== Aim of the exercise ==
Retype each line exactly as it stands, beginning at the first line of the material and finishing with the line that contains "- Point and".

== Supplied data ==
-- -- --
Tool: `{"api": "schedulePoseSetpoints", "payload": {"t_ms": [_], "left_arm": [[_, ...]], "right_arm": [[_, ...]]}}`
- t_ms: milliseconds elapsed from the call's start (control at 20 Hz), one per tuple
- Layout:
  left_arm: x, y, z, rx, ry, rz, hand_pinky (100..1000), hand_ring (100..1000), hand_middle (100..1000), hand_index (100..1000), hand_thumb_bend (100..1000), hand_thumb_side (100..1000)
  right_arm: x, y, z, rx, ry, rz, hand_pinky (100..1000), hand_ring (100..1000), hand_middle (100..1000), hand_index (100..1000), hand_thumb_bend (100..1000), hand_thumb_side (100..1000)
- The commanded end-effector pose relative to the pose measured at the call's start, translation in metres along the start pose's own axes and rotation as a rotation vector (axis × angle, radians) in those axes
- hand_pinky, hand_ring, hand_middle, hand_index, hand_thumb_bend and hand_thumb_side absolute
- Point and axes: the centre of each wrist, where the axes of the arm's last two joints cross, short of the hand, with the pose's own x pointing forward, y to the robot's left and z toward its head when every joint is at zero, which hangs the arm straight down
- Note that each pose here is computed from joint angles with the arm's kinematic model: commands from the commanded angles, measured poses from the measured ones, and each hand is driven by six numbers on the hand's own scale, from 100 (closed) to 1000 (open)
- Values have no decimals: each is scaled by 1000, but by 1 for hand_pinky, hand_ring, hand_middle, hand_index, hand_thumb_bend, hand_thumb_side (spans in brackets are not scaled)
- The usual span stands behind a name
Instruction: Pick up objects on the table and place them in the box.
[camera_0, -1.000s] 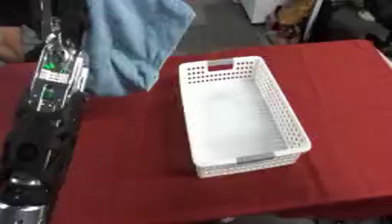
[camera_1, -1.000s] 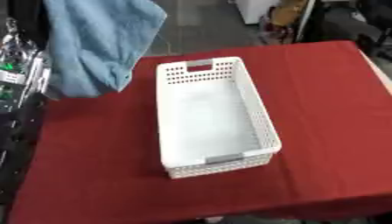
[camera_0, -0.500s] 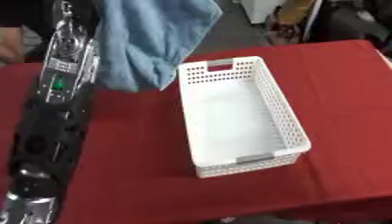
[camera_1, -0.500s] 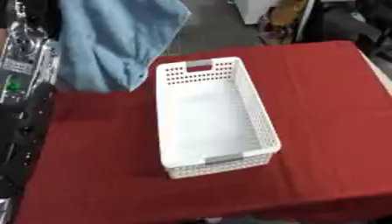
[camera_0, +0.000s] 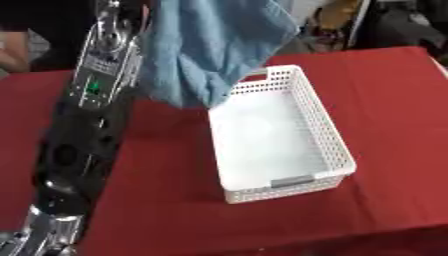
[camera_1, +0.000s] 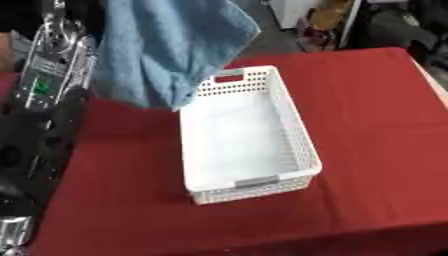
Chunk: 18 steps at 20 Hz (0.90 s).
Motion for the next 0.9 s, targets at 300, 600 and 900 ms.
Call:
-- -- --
== Solution for this problem ==
Tool: `{"api": "schedulePoseSetpoints", "payload": {"t_ms": [_], "left_arm": [[_, ...]], "right_arm": [[_, ...]]}}`
- t_ms: milliseconds elapsed from the call's start (control at 20 Hz), one per tuple
- Layout:
  left_arm: x, y, z, rx, ry, rz, hand_pinky (100..1000), hand_ring (100..1000), hand_middle (100..1000), hand_index (100..1000), hand_thumb_bend (100..1000), hand_thumb_side (100..1000)
  right_arm: x, y, z, rx, ry, rz, hand_pinky (100..1000), hand_ring (100..1000), hand_middle (100..1000), hand_index (100..1000), hand_thumb_bend (100..1000), hand_thumb_side (100..1000)
- The commanded end-effector pose relative to the pose measured at the call's start, translation in metres along the start pose's own axes and rotation as a rotation vector (axis × angle, radians) in those axes
- hand_pinky, hand_ring, hand_middle, hand_index, hand_thumb_bend and hand_thumb_side absolute
- Point and axes: the centre of each wrist, where the axes of the arm's last two joints cross, short of the hand, with the pose's own x pointing forward, y to the robot's left and z toward its head when every joint is at zero, which hangs the arm straight down

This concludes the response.